An islanded micro-grid, placed in Somalia and running since November 2015, has been identified as case study for this research. It emerged that load profile, with peaks concentrated during evening hours mainly due to lighting and domestic appliances, does not match with the PV generation curve. Since battery storage capacity has not been sized for time-shift function, it cannot store all the excess PV power produced during the day. Moreover, in order to guarantee the required spinning reserve, the actual control logics keep the DGs working close to their minimum power also in case of high PV production. In these conditions, to comply with the power balance, PV power has to be curtailed during the central hours of the day. In the sample day, it appeared that a large part of PV daily energy, equal to 21.5%, cannot be produced due to spinning reserve constraints.
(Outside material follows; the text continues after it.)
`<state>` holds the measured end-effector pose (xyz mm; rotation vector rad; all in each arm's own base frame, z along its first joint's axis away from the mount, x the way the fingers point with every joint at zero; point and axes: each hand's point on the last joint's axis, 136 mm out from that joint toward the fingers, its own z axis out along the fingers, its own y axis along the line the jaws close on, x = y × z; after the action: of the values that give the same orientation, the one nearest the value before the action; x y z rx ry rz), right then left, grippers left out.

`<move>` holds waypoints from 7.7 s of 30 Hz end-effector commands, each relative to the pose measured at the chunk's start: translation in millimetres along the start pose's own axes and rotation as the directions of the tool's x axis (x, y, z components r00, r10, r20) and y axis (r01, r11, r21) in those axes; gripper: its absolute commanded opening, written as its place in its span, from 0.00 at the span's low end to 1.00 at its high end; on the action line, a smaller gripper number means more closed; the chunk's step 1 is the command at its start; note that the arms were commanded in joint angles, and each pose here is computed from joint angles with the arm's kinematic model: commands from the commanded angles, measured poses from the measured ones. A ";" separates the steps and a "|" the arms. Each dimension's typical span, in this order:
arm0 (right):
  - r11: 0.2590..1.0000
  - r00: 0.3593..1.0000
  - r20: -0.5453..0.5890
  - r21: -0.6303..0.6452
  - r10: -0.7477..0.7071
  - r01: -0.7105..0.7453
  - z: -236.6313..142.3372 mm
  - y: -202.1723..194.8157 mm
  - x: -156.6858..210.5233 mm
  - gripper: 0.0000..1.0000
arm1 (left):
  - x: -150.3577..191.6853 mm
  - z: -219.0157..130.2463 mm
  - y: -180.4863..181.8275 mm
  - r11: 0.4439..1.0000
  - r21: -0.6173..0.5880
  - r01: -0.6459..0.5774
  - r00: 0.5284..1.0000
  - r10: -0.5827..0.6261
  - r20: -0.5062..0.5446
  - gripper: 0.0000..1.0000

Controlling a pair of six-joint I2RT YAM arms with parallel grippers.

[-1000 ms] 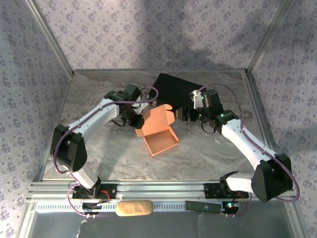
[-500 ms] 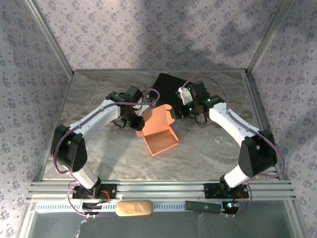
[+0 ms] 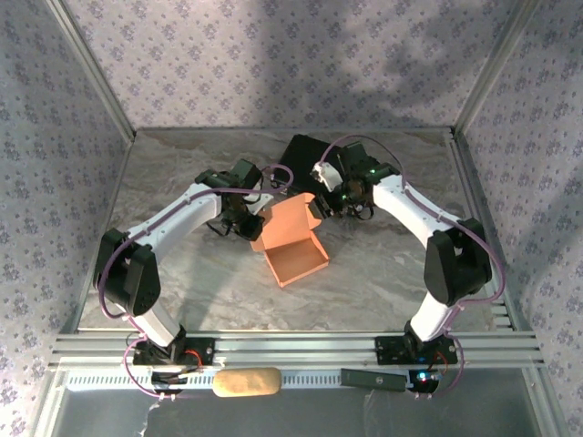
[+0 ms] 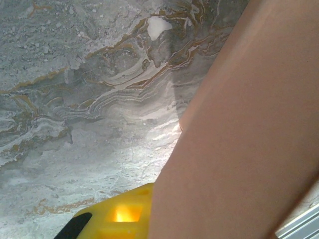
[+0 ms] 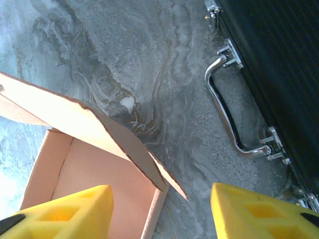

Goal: Fold the paper box

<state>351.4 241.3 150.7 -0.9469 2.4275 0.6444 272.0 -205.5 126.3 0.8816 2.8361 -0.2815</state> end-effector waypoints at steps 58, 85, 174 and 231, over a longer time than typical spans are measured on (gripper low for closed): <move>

Optimization models allow to improve the actual management by minimizing PV curtailment or operating costs, namely the fuel consumption. The optimization model developed using LP has been formulated in order to minimize the DGs’ energy produced during the day. As a result of the LP model, it can be noticed that the daily electric energy produced by DGs can be reduced by 13.5% and PV energy produced corresponds to the maximum feasible, but overall costs are 4% higher than in the real case study. The LP model imposes the DGs to operate in the range between zero and the minimum operating power, thus with an extremely low efficiency, for several hours per day, resulting in an increase of the fuel consumption. The optimization model developed using MIP has been formulated to overcome this problem, setting the objective function as the minimization of the operating costs. As a result of the MIP model, it can be noticed that the daily fuel cost saving is 12.3%, corresponding to a 5.8% of DG energy saving. The curtailed PV energy reduces from 21.5% to 4.4% of the maximum harvestable solar energy.
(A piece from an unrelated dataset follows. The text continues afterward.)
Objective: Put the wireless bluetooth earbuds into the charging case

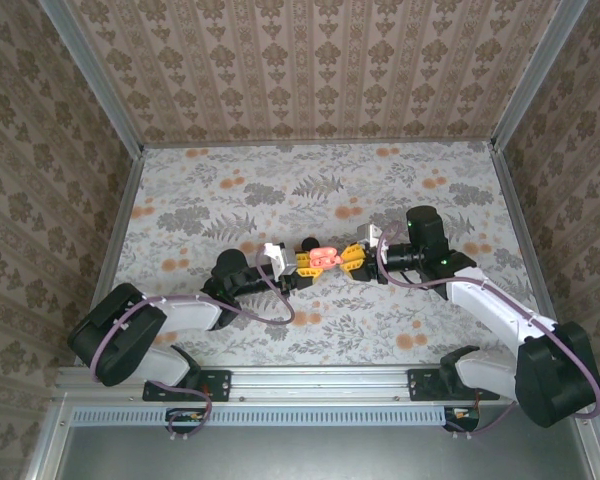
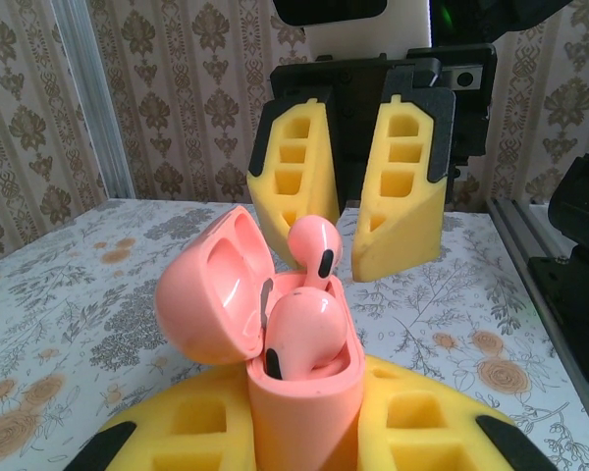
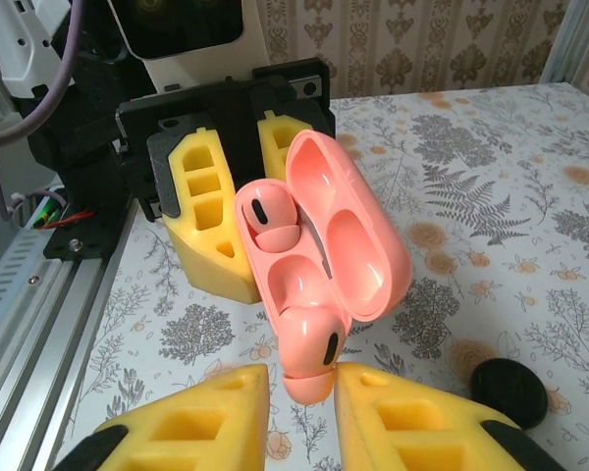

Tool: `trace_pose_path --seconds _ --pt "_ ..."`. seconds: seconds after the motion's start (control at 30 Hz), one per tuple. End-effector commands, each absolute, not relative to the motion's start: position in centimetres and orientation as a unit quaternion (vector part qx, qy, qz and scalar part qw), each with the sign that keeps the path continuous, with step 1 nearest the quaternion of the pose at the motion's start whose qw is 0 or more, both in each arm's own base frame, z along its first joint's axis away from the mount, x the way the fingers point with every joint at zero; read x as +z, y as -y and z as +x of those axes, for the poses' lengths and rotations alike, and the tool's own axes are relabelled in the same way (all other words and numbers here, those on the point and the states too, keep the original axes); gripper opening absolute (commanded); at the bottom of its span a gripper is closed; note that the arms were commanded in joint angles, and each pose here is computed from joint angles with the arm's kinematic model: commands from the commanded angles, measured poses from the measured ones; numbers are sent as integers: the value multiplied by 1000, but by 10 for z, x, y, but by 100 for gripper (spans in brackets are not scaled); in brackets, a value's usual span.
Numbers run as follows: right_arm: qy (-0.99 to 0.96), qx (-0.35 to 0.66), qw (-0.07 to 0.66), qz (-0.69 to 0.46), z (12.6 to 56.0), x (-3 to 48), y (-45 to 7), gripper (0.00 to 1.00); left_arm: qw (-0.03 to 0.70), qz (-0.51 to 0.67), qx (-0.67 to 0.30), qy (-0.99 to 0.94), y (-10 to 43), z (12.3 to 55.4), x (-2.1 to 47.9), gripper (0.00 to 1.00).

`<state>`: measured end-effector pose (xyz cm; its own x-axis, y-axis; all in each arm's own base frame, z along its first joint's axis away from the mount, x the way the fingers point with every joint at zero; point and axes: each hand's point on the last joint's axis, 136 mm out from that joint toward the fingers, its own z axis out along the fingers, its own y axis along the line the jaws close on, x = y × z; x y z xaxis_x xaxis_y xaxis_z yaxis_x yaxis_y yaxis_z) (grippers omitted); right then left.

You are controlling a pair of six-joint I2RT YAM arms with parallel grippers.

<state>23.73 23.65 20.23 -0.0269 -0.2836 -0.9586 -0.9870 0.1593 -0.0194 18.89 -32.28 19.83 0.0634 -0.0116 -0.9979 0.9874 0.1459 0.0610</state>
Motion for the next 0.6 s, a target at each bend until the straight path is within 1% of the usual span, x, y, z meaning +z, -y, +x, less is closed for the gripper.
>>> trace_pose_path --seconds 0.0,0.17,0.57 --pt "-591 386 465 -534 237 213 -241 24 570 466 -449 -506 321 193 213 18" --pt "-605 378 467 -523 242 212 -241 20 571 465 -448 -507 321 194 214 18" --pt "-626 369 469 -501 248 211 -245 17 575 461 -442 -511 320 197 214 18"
MIP model is a more complex and more complete model with respect to the LP model, able to represent real operating management scenarios of the HPP without any limitations. In particular, the modeling of the start and stop of DGs and their independent management is crucial in defining power flows that minimize the use of fossil fuels. Moreover, MIP model allows to point out the limitations of the actual control logics of the case study micro-grid. The improvements in the control logic, related to the optimized approach, can be summarized as:

• let the amount of spinning reserve dedicated to BESS free to be calculated by the optimal solution;
• do not equally share power among DGs, but take care to the best mix of power in order to have the maximum efficiency.
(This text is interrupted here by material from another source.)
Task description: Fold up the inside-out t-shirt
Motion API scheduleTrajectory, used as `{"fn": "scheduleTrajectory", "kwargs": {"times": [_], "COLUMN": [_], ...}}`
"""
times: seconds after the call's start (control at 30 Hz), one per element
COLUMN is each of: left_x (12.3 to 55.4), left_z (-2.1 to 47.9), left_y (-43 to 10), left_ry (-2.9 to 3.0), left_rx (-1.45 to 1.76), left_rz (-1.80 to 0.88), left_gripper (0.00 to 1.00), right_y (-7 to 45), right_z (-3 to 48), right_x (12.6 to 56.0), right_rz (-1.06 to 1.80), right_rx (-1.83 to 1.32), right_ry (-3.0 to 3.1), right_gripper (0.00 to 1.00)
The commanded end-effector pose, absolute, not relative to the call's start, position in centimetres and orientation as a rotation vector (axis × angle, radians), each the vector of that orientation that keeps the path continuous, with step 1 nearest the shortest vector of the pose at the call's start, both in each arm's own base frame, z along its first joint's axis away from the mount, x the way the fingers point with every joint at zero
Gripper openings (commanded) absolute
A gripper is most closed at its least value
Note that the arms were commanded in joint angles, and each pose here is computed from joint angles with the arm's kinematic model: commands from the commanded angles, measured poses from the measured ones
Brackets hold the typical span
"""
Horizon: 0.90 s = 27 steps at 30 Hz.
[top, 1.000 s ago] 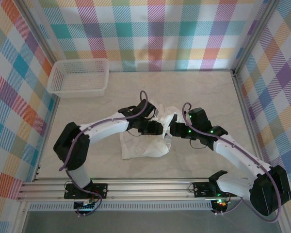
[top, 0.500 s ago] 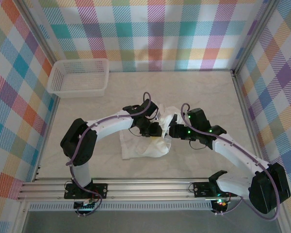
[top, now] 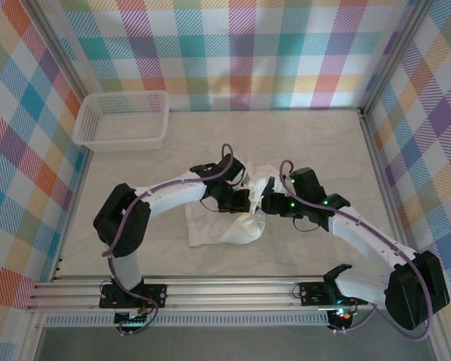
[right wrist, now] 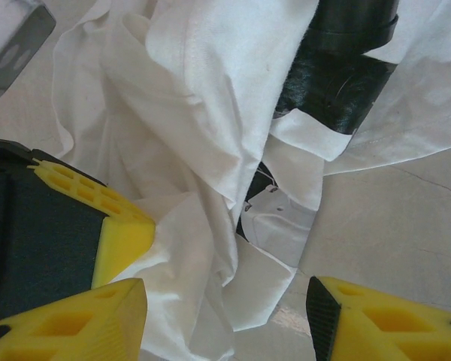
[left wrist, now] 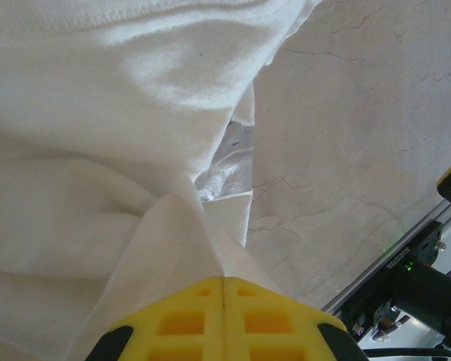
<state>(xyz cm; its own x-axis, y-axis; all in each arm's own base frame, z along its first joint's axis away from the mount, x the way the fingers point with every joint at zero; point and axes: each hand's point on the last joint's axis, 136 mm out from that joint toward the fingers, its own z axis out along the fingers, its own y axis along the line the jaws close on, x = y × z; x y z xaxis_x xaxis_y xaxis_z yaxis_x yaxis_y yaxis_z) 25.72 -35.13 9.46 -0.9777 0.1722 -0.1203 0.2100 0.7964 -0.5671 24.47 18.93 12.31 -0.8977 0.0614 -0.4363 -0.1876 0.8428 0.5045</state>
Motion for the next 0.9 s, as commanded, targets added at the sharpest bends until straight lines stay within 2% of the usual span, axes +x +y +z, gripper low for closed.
{"fn": "scheduleTrajectory", "kwargs": {"times": [0.0, 0.13, 0.27, 0.4, 0.7, 0.77, 0.87], "left_x": [25.7, 25.0, 22.3, 19.0, 12.8, 12.1, 12.2], "left_z": [12.4, 14.4, 15.1, 13.9, 10.6, 10.5, 11.2], "left_y": [-34.0, -31.5, -28.6, -25.3, -20.2, -19.9, -19.4], "left_ry": [2.848, 2.798, 2.782, 2.798, 2.874, 2.870, 2.830], "left_rx": [0.274, 0.238, 0.201, 0.107, -0.132, -0.146, -0.136], "left_rz": [-0.989, -0.967, -0.960, -0.957, -0.999, -1.030, -1.025], "left_gripper": [0.00, 0.00, 0.00, 0.00, 0.00, 0.16, 0.28], "right_y": [19.5, 21.2, 22.9, 24.4, 26.7, 26.6, 25.0], "right_z": [12.6, 13.7, 15.2, 15.4, 13.2, 12.6, 10.9], "right_x": [23.9, 23.4, 22.3, 20.2, 18.1, 18.8, 21.2], "right_rz": [0.820, 0.948, 1.062, 1.073, 1.064, 1.009, 0.793], "right_rx": [-0.170, -0.278, -0.429, -0.629, -0.827, -0.804, -0.688], "right_ry": [2.565, 2.509, 2.422, 2.326, 2.360, 2.389, 2.483], "right_gripper": [0.59, 0.59, 0.59, 0.61, 0.64, 0.64, 0.64]}}
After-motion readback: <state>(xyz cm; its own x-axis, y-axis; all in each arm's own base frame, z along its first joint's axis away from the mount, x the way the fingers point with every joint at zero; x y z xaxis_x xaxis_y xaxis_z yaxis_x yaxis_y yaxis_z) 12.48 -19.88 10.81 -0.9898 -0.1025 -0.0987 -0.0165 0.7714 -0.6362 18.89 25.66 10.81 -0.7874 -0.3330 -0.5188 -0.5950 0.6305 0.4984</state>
In order to apply further improvements to the management of the micro-grid, two possible solutions can be followed: the first one is the increment of the storage capacity installed, to increase the quantity of RES energy that can be stored in case it exceeds load demand. This could be an effective solution; however, it will not be the least expensive one. The second alternative is the identification of different spinning reserve margins that could lead to an additional reduction in fuel consumption. A possible further development of this work will consider the latter scenario.

Moreover, in order to take into account the benefits of both LP and MIP methods, the design of a new multi-objective model can be implemented, combining the maximization of RES energy harvesting and minimizing the operating costs. However, this approach necessarily requires using specific multi-objective optimization algorithms. A second option can be the definition in the MIP model of a weighted objective function representing a tradeoff of the previous goals.